-- Task to complete --
Go through the lines below and copy each one that holds the string "them".

-- Supplied records --
== == ==

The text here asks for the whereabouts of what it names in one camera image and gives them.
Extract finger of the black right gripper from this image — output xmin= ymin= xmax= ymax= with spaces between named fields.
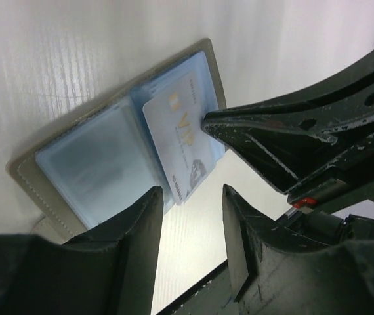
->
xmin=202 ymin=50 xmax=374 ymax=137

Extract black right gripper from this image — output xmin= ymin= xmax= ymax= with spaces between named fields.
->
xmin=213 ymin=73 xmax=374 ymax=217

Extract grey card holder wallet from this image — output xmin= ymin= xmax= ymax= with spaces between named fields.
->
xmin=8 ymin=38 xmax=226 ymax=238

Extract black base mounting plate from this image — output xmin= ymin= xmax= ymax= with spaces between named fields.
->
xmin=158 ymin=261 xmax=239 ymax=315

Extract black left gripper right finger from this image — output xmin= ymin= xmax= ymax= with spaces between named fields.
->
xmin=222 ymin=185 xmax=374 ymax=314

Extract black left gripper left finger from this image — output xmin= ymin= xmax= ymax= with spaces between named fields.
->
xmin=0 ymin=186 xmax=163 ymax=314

== == ==

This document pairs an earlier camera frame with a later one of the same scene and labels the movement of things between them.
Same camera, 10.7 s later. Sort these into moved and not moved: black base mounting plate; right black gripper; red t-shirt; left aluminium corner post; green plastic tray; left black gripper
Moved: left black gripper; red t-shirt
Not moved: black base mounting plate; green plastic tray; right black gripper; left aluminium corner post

== == ==

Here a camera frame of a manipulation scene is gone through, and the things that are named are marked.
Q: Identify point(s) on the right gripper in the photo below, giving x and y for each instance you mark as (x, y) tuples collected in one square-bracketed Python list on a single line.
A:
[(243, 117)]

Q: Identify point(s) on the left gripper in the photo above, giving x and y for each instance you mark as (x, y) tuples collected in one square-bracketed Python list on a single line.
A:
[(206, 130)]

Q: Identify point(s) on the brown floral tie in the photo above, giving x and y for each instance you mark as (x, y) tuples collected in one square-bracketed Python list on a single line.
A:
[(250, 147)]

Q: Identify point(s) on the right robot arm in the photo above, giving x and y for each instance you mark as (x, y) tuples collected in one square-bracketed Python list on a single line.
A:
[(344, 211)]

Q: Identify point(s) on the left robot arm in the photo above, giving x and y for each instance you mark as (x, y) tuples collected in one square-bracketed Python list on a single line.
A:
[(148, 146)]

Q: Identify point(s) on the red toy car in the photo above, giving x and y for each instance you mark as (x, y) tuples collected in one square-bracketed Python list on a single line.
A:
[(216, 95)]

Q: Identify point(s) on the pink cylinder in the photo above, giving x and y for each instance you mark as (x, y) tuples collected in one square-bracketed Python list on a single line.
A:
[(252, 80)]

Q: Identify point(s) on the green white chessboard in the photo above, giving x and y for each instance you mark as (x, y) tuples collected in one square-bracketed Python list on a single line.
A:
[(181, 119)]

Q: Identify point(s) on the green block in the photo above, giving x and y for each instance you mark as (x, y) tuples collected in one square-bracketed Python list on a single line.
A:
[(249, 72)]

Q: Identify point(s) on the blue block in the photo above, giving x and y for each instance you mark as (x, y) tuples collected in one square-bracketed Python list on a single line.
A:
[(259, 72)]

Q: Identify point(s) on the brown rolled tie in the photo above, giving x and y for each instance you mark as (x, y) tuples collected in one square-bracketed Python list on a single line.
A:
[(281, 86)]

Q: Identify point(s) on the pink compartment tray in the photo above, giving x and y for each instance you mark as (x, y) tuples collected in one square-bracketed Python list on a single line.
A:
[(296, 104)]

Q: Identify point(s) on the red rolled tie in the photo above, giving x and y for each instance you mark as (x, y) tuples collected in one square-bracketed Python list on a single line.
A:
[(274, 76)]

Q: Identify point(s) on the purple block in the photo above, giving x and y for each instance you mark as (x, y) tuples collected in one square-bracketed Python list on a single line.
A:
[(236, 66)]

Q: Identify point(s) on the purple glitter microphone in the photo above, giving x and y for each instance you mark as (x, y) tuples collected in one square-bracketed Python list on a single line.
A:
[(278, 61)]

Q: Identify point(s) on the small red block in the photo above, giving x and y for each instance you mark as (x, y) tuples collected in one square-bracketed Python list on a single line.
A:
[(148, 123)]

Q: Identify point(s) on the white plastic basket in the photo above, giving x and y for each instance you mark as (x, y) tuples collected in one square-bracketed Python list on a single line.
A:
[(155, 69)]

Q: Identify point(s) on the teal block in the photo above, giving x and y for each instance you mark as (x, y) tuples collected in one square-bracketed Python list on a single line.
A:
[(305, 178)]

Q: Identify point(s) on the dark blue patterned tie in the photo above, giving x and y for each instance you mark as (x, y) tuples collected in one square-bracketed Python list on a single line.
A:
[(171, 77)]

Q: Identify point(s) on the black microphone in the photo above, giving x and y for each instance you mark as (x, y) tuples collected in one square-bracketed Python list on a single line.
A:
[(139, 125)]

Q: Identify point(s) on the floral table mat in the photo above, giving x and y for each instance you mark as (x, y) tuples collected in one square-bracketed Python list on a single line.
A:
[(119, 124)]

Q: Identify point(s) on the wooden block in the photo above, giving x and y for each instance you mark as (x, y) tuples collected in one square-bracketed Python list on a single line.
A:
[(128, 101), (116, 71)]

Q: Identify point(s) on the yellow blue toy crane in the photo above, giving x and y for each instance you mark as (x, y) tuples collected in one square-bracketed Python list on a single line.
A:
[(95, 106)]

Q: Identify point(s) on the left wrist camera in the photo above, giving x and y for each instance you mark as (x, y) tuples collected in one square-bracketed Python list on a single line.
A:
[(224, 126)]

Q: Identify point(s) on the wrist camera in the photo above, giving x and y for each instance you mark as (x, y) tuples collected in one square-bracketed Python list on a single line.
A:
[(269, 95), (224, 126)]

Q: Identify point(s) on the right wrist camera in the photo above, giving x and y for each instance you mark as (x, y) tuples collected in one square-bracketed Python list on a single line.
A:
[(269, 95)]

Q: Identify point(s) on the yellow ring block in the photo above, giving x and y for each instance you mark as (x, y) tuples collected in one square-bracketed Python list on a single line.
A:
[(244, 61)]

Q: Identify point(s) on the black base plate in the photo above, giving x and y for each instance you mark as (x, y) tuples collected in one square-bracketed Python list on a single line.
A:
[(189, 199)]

== == ==

-- Result of this exercise --
The text here asks for the whereabouts of what it names in one camera image and gives them.
This document pairs an earlier camera frame with a later one of the same scene and labels the movement of things between them.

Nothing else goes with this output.